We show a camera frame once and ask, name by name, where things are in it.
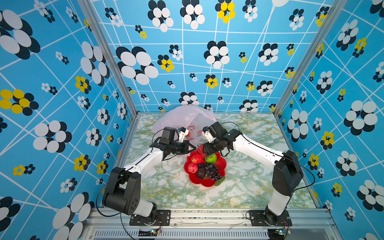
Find red dragon fruit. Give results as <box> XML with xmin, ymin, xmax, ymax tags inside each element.
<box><xmin>197</xmin><ymin>145</ymin><xmax>206</xmax><ymax>158</ymax></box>

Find red strawberry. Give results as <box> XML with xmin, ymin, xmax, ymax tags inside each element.
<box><xmin>191</xmin><ymin>154</ymin><xmax>205</xmax><ymax>165</ymax></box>

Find green custard apple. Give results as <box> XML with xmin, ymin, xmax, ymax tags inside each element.
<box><xmin>205</xmin><ymin>154</ymin><xmax>218</xmax><ymax>164</ymax></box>

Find pink red apple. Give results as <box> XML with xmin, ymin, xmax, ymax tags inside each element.
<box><xmin>187</xmin><ymin>163</ymin><xmax>199</xmax><ymax>174</ymax></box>

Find pink plastic bag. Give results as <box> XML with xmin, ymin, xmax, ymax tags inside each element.
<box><xmin>153</xmin><ymin>105</ymin><xmax>217</xmax><ymax>146</ymax></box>

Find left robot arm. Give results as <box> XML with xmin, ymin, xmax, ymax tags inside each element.
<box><xmin>102</xmin><ymin>127</ymin><xmax>196</xmax><ymax>224</ymax></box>

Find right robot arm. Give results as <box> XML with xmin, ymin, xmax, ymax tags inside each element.
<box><xmin>202</xmin><ymin>122</ymin><xmax>304</xmax><ymax>226</ymax></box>

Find dark purple grape bunch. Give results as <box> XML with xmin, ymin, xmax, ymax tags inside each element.
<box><xmin>198</xmin><ymin>163</ymin><xmax>222</xmax><ymax>181</ymax></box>

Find green leaf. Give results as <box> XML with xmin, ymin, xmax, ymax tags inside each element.
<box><xmin>215</xmin><ymin>177</ymin><xmax>225</xmax><ymax>186</ymax></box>

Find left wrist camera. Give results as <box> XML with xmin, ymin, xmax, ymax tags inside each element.
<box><xmin>178</xmin><ymin>127</ymin><xmax>189</xmax><ymax>143</ymax></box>

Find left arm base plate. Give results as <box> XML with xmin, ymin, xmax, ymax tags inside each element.
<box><xmin>129</xmin><ymin>210</ymin><xmax>171</xmax><ymax>226</ymax></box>

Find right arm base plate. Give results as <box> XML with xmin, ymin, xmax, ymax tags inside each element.
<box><xmin>246</xmin><ymin>209</ymin><xmax>293</xmax><ymax>227</ymax></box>

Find aluminium front rail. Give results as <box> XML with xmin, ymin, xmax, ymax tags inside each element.
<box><xmin>81</xmin><ymin>208</ymin><xmax>342</xmax><ymax>240</ymax></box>

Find left aluminium corner post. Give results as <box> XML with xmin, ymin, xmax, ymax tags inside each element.
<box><xmin>79</xmin><ymin>0</ymin><xmax>138</xmax><ymax>118</ymax></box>

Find aluminium corner post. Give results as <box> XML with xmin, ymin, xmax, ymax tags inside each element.
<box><xmin>274</xmin><ymin>0</ymin><xmax>347</xmax><ymax>119</ymax></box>
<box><xmin>79</xmin><ymin>0</ymin><xmax>138</xmax><ymax>118</ymax></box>

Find right aluminium corner post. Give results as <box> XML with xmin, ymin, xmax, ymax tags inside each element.
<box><xmin>274</xmin><ymin>0</ymin><xmax>347</xmax><ymax>119</ymax></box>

ACTION ITEM. Only a number is wanted: how many lines of the data above contain "post"?

FINISHED TASK. 3